Directed by UMass Amherst faculty members Skyler Arndt-Briggs and Barton Byg, this NEH Summer Institute breaks new ground in the study of socialist modernity and culture during the Cold War, applying a sustained interdisciplinary examination into the role of arts and artists to the case of East German society. Drawing on the latest research in art history, musicology, film studies, history and German studies, it seeks to: re-evaluate debates about artistic freedom and censorship; consider relations between high and low (popular), as well as official and alternative arts cultures; and establish the importance and timeliness of revisiting this period of recent history in today’s college classrooms.
The ambitious four-week public film & lecture series, taking place at UMass Amherst and Amherst Cinema, presents materials that will be at the core of Institute workshop discussions. Running from June 17 to July 12, the series features 6 faculty lectures, an exhibition and final panel discussion, and 52 documentary and feature film screenings—many of which are North American premieres and will screen with English subtitles for the first time. Visit the Culture in the Cold War website for further details.
Among the wealth of presentations on classical and modern composers, painters and other artists, not-to-be-missed highlights include:
- The North American premiere and DVD release of DUSK: 1950s East Berlin Bohemia (1993), on the arts scene surrounding Bertolt Brecht and the Berliner Ensemble before the Berlin Wall
- Four feature film screenings at the Amherst Cinema Arts Center (28 Amity Street): Marriage in the Shadows (6/19), Midnight Revue (6/28), The Naked Man on the Sports Field (7/3) and whisper & SHOUT (7/10)
- A special, one-time-only showing of I’m a Negro, I’m an American (1989), an East German documentary about the American legend Paul Robeson (6/25)

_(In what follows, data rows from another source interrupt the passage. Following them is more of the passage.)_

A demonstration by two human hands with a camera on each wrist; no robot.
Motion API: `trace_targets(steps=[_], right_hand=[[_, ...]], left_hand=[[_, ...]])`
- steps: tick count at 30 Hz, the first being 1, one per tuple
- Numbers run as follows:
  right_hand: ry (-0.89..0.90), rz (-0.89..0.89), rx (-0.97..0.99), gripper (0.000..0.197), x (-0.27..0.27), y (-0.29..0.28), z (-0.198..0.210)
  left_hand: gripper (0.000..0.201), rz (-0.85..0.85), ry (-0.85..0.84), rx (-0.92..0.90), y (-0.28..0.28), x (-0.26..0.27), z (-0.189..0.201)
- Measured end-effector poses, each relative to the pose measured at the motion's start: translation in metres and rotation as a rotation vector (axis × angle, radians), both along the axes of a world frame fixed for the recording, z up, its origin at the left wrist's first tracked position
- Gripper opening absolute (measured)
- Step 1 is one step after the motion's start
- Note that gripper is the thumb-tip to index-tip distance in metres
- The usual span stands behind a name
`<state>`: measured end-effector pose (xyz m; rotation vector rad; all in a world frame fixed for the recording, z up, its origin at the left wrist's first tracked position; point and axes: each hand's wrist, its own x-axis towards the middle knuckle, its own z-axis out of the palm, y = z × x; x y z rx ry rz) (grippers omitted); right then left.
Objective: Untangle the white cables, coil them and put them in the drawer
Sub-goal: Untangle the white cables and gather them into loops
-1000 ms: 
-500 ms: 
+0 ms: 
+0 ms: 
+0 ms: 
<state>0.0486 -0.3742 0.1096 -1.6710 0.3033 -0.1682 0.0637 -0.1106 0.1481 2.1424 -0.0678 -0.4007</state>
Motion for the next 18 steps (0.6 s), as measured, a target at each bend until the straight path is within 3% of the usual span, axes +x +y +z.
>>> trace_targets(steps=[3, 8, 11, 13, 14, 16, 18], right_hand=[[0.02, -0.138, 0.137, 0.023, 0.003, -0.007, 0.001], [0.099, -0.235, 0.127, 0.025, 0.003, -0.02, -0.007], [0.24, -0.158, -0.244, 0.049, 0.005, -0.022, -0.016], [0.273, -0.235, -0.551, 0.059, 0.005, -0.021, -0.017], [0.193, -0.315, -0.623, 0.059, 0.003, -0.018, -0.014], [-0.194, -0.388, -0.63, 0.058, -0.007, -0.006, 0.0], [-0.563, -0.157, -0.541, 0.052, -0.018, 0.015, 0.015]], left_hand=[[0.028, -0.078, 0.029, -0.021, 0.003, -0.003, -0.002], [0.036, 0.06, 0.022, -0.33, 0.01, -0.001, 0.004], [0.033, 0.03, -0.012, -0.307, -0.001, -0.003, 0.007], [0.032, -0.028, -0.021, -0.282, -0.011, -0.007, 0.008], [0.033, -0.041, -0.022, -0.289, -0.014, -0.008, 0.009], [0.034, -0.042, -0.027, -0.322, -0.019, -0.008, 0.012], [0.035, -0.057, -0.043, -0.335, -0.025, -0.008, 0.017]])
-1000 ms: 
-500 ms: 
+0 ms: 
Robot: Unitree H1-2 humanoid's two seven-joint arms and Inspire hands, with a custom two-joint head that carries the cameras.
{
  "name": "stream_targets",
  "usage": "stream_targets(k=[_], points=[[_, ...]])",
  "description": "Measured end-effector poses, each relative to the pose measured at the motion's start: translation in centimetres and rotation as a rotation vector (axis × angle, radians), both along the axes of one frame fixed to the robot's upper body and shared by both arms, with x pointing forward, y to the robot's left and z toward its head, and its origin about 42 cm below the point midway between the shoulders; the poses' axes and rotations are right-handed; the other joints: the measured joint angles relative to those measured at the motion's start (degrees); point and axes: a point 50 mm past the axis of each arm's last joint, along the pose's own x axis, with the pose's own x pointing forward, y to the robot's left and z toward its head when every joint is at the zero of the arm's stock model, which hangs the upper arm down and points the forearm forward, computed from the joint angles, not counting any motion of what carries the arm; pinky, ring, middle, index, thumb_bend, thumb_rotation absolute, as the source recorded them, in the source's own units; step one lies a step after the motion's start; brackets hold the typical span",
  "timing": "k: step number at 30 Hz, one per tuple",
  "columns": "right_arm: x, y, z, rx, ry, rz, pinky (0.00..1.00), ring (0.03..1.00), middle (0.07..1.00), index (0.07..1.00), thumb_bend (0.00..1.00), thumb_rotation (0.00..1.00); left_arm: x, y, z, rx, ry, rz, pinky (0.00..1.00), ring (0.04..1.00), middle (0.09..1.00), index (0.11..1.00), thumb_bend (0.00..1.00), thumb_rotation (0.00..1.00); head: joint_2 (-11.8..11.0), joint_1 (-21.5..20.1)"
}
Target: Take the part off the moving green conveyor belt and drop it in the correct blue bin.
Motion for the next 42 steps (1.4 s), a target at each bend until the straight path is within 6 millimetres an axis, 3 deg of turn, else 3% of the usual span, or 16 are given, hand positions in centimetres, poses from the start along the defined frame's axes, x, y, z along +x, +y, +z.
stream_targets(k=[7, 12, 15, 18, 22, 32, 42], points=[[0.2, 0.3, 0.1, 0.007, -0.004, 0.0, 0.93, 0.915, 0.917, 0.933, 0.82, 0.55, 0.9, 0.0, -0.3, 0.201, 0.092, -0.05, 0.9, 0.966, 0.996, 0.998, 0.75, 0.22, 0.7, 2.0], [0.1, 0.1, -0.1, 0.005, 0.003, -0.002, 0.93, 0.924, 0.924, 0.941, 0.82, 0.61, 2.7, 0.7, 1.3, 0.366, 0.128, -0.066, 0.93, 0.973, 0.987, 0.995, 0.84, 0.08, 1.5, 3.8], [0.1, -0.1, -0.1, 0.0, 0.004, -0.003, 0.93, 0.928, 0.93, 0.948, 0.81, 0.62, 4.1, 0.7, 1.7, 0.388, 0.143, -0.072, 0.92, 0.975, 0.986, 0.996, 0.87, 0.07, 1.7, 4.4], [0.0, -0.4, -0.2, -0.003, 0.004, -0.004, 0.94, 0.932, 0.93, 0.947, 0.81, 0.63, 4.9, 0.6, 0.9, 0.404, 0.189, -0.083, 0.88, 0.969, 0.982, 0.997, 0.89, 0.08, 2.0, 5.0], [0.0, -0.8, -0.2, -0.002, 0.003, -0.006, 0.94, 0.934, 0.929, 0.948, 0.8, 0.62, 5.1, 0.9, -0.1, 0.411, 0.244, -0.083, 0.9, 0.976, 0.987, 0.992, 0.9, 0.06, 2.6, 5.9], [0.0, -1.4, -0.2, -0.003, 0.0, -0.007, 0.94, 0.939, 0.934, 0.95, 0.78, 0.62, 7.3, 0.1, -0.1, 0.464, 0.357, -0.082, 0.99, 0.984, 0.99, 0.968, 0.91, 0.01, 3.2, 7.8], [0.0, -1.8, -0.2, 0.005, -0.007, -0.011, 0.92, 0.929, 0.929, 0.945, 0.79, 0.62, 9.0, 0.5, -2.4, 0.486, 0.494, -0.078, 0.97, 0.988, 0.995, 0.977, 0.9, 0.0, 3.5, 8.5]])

- An exhibition of graphic artworks, Mutterkuchen: Selected Works of Anke Feuchtenberger (6/26-7/13; opening 6/26), in the Olver Design Building on the UMass campus
- Lectures by Institute faculty on: Five Myths about East German Visual Art (6/18, April Eisman, Iowa State Univ.); Sounding Utopia in the GDR (6/26, Elaine Kelly, Univ. of Edinburgh); Music, Modernity and International Solidarity (6/29, Johanna Yunker, UMass Amherst); Opera on Film, DEFA Style (7/2, Joy Calico, Vanderbilt Univ.); Artists on Film: Art for Art’s Sake (7/3, Seán Allan, Univ of St Andrews); and Painting Women: Women Artists in the GDR (7/5, April Eisman, Iowa State Univ.)
- A final panel discussion on Post-Unification Debates on GDR Art (7/11)
The Institute and accompanying Public Film & Lecture Series are organized and hosted by the DEFA Film Library and German & Scandinavian Studies at UMass Amherst. Major sponsors include: the National Endowment for the Humanities; the College of Humanities and Fine Arts, DEFA Film Library and German and Scandinavian Studies at UMass Amherst; and the DEFA Stiftung in Berlin.